Les manufactures d’impression acceptent de stocker dans leurs magasins les planches et les rouleaux d’impression de leurs clients, à titre gracieux. L’indienneur Brunet-Lecomte, à Jallieu , propose à ses clients d’assurer leurs planches d’impression en dépôt chez lui et de faire les démarches nécessaires, après l’incendie dont est victime son confrère Révilliod, à Vizille 2035 .
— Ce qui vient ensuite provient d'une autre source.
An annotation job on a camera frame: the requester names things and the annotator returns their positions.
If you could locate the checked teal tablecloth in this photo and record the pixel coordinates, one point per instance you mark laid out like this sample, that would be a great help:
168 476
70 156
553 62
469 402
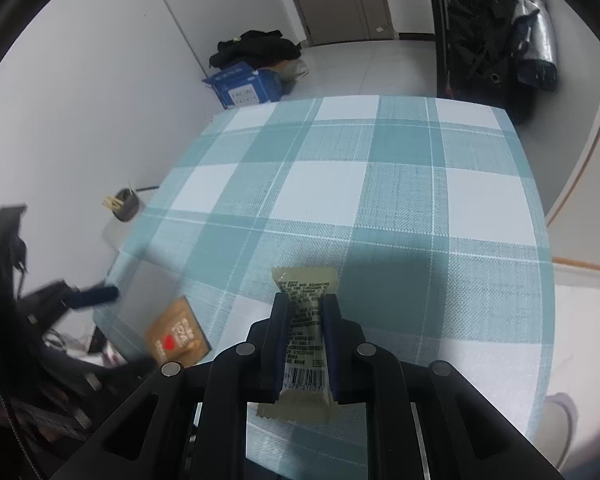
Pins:
380 210

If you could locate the grey chopstick holder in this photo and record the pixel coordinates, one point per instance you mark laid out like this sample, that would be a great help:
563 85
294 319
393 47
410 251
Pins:
128 206

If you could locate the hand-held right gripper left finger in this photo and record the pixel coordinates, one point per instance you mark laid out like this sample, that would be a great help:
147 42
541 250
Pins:
275 340

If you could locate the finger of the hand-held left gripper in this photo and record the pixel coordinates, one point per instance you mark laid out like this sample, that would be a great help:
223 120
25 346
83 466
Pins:
130 366
97 294

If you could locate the beige snack packet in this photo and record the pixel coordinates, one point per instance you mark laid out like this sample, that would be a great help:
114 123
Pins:
305 330

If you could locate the blue cardboard box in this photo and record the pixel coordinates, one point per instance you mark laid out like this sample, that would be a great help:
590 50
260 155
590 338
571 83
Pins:
245 87

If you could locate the black hanging jacket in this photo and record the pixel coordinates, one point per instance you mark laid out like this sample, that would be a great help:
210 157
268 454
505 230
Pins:
475 30

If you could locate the black clothes pile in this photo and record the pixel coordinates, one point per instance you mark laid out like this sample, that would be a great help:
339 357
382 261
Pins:
255 50

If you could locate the bundle of wooden chopsticks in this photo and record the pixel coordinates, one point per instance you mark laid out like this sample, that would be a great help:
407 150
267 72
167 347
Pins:
112 202

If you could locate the white storage box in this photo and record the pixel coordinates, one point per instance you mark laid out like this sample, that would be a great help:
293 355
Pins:
115 235

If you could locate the grey brown door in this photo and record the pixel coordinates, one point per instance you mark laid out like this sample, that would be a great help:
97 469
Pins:
340 0

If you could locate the white wardrobe with wood trim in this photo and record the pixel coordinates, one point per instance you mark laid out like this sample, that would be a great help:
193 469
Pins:
585 210

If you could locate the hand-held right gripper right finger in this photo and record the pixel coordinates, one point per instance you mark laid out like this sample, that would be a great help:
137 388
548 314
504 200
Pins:
336 350

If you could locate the silver folded umbrella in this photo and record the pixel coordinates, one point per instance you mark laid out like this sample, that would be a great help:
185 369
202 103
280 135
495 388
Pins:
535 30

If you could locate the brown cardboard piece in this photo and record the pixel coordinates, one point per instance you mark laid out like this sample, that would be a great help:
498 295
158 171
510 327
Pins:
292 69

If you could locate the dark framed glass door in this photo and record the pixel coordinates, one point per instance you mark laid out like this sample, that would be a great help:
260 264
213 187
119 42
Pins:
436 10

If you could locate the orange brown foil packet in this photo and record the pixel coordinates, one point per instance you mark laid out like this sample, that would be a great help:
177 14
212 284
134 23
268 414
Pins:
177 335

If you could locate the person's dark zip jacket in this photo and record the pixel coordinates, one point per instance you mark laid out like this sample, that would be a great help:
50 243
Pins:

Le graveur, par sa position d’intermédiaire dans le procès industriel entre le dessinateur et l’imprimeur, occupe une position valorisante, puisqu’il n’est pas un simple exécutant. À lui, revient l’interprétation de l’esquisse faite par le dessinateur. Il doit en trouver une application industrielle pour l’imprimeur, afin de lui en faciliter l’exécution au moment de l’impression, que ce soit pour le tracé ou les couleurs. Cela suppose de sa part des qualités artistiques afin de ne pas dénaturer l’œuvre du dessinateur. Sa mission va même plus loin puisque certains imprimeurs, dont Brunet-Lecomte, considèrent que « le dessinateur [a] ébauché une idée laissant au graveur le soin d’achever son dessin en en arrêtant les formes plus nettement, comme cela a lieu assez souvent », avec l’accord final du fabricant qui peut très bien refuser les modifications apportées par le graveur 2036 .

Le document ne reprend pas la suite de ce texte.